Material provided

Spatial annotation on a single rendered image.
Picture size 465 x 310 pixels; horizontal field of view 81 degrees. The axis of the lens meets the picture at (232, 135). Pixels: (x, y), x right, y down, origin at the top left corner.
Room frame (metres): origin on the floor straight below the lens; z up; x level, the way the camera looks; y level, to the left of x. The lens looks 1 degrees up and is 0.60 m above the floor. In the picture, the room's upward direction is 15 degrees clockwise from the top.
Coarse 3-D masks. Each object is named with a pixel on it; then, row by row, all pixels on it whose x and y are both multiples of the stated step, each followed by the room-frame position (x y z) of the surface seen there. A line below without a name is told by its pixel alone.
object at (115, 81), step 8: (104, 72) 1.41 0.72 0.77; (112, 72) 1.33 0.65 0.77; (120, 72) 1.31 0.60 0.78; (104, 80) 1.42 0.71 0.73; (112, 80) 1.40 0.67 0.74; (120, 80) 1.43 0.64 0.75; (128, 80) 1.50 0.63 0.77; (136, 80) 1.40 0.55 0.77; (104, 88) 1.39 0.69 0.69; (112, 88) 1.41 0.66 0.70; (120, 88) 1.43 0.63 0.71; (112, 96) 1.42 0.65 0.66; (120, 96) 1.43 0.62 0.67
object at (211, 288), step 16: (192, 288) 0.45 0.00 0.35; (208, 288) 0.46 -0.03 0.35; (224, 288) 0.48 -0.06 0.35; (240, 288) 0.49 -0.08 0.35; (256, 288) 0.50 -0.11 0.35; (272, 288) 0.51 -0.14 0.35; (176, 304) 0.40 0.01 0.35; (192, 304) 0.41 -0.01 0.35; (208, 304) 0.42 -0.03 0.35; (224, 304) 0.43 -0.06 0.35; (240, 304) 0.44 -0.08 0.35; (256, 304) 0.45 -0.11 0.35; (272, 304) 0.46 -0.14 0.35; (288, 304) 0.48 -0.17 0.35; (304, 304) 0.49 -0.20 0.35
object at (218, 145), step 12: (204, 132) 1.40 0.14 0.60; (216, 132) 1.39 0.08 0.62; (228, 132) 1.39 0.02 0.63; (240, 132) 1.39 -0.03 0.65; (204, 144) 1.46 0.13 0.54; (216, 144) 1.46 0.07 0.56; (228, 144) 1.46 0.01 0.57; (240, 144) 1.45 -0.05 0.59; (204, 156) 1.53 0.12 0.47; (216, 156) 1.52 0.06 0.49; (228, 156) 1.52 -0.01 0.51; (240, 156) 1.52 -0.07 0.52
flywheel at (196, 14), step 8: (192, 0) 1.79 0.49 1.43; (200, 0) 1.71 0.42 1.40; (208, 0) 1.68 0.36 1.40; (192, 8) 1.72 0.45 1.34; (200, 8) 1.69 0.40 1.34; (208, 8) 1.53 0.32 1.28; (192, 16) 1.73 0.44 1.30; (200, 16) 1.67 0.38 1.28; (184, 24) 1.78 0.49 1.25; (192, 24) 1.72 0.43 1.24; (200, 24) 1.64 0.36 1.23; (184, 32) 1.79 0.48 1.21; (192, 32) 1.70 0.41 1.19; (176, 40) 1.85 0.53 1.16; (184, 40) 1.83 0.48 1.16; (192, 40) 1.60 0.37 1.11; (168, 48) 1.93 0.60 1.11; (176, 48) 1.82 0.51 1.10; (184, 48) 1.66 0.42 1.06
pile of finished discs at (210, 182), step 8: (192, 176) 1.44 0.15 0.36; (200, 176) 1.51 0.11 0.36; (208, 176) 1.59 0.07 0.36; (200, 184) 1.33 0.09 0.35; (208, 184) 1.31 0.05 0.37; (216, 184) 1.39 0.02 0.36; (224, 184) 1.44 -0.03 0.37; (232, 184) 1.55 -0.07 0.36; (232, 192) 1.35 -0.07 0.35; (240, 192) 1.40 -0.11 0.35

--

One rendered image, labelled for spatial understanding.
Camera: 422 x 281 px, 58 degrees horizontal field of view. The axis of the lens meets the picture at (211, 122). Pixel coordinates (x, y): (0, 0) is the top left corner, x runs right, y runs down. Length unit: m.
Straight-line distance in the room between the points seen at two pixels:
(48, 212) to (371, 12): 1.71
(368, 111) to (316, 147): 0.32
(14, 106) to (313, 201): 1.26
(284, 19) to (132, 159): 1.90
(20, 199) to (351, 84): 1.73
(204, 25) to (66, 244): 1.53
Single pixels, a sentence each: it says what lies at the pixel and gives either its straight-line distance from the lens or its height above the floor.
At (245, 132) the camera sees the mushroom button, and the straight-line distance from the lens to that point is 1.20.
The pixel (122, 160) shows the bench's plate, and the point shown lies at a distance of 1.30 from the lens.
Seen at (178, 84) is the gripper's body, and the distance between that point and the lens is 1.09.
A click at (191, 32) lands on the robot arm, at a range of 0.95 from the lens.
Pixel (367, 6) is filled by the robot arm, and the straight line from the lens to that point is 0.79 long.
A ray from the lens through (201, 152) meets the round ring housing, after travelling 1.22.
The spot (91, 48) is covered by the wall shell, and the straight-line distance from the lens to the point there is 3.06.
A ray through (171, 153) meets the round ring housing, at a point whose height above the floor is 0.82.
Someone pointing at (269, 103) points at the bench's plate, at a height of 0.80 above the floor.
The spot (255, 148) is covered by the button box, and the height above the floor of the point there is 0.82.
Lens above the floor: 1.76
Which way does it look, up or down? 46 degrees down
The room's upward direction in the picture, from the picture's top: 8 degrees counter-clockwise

What the task requires
Only the lines above from the one with "Straight-line distance in" up to and including the one with "The room's upward direction in" should be repeated, exactly as written.

Response area
Straight-line distance in the room between the points seen at two pixels:
(48, 212) to (371, 12): 1.71
(368, 111) to (316, 147): 0.32
(14, 106) to (313, 201): 1.26
(284, 19) to (132, 159): 1.90
(20, 199) to (351, 84): 1.73
(204, 25) to (66, 244): 1.53
Single pixels, a sentence each: it says what lies at the pixel and gives either its straight-line distance from the lens or its height above the floor.
At (245, 132) the camera sees the mushroom button, and the straight-line distance from the lens to that point is 1.20.
The pixel (122, 160) shows the bench's plate, and the point shown lies at a distance of 1.30 from the lens.
Seen at (178, 84) is the gripper's body, and the distance between that point and the lens is 1.09.
A click at (191, 32) lands on the robot arm, at a range of 0.95 from the lens.
Pixel (367, 6) is filled by the robot arm, and the straight line from the lens to that point is 0.79 long.
A ray from the lens through (201, 152) meets the round ring housing, after travelling 1.22.
The spot (91, 48) is covered by the wall shell, and the straight-line distance from the lens to the point there is 3.06.
A ray through (171, 153) meets the round ring housing, at a point whose height above the floor is 0.82.
Someone pointing at (269, 103) points at the bench's plate, at a height of 0.80 above the floor.
The spot (255, 148) is covered by the button box, and the height above the floor of the point there is 0.82.
Lens above the floor: 1.76
Which way does it look, up or down? 46 degrees down
The room's upward direction in the picture, from the picture's top: 8 degrees counter-clockwise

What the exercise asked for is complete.